-- To do --
Among the lines below, list those containing the string "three".

** Recorded data follows **

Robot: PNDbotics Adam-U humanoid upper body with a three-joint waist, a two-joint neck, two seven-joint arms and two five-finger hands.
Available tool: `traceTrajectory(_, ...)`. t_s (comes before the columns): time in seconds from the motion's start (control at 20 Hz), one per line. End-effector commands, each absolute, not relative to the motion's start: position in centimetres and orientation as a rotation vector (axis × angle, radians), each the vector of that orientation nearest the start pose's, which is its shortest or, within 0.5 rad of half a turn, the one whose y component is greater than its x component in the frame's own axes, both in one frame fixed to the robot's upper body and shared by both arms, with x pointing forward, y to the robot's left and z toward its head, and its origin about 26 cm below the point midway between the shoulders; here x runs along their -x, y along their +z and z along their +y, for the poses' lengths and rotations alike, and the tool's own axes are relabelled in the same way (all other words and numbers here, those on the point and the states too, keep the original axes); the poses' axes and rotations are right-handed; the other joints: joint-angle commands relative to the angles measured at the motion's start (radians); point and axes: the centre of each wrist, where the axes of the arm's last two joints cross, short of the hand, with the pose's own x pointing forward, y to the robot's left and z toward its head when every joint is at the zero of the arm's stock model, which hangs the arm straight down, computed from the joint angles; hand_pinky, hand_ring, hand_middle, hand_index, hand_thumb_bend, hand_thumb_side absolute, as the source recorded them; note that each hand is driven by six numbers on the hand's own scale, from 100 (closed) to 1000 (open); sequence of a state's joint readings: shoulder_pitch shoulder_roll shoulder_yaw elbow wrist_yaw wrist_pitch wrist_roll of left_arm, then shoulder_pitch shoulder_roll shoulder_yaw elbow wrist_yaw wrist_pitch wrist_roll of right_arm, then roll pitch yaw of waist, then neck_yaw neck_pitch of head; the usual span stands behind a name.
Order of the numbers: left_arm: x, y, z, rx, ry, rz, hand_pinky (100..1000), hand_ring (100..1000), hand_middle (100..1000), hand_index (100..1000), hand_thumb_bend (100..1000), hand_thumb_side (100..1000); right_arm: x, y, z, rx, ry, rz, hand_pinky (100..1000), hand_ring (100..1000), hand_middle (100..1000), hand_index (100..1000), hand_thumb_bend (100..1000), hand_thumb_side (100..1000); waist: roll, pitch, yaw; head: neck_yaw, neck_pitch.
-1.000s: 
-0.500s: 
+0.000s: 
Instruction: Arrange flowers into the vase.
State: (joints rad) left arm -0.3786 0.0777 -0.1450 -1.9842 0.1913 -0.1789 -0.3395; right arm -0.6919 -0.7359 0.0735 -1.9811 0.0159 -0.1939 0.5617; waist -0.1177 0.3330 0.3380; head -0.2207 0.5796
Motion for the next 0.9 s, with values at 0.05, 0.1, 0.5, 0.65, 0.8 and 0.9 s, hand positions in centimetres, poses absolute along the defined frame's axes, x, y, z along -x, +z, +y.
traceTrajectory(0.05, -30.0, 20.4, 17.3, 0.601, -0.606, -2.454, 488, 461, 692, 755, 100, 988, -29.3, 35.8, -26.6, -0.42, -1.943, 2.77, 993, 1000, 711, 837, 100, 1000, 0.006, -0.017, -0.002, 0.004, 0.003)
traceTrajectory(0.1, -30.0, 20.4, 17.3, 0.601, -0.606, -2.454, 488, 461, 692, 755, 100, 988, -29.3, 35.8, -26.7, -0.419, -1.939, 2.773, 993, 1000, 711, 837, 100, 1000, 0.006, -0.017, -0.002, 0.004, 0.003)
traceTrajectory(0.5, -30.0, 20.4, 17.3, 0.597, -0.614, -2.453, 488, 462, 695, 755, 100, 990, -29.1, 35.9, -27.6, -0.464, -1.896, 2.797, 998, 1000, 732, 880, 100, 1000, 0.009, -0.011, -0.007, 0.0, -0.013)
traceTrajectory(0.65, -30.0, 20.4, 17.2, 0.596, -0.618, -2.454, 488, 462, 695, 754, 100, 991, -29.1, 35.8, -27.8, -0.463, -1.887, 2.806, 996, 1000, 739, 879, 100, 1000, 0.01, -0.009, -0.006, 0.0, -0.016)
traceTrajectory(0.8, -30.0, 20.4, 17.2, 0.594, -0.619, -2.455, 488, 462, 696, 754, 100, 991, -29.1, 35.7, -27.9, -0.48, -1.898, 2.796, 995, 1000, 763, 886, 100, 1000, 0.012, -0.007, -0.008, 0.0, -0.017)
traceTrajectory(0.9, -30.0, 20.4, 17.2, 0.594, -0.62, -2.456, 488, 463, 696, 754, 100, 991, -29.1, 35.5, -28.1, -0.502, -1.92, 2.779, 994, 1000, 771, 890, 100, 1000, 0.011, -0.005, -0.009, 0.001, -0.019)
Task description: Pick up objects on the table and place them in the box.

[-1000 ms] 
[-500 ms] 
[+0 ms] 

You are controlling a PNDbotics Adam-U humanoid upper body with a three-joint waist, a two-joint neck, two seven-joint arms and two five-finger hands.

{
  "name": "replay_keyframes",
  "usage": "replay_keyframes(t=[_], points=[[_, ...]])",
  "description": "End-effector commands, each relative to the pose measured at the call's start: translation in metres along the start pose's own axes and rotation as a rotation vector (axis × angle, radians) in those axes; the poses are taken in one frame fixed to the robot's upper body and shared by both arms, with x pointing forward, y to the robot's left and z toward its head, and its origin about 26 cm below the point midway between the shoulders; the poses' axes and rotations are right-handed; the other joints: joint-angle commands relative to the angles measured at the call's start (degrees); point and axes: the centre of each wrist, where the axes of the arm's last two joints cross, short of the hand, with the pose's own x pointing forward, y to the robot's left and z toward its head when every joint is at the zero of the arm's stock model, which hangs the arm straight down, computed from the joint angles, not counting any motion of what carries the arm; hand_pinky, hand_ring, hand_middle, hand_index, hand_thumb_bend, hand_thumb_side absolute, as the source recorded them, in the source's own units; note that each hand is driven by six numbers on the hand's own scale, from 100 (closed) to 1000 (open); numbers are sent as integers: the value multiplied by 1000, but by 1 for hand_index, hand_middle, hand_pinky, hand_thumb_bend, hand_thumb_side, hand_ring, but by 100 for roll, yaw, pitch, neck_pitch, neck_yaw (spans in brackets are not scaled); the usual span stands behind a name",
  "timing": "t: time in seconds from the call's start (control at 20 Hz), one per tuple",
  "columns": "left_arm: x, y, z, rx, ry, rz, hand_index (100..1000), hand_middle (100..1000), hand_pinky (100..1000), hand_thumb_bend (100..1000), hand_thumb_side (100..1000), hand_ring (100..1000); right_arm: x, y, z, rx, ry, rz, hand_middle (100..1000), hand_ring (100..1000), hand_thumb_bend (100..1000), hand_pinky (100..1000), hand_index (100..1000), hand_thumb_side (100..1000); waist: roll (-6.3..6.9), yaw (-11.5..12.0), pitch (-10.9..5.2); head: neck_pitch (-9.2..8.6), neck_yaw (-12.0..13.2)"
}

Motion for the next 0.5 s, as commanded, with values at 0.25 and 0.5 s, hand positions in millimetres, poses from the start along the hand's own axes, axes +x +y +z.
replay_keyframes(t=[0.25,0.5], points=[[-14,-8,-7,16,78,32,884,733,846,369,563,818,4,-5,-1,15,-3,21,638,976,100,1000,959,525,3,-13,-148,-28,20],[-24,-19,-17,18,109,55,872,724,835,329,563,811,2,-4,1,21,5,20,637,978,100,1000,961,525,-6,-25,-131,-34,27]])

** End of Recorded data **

-- Exercise response --
Robot: PNDbotics Adam-U humanoid upper body with a three-joint waist, a two-joint neck, two seven-joint arms and two five-finger hands.
You are controlling a PNDbotics Adam-U humanoid upper body with a three-joint waist, a two-joint neck, two seven-joint arms and two five-finger hands.

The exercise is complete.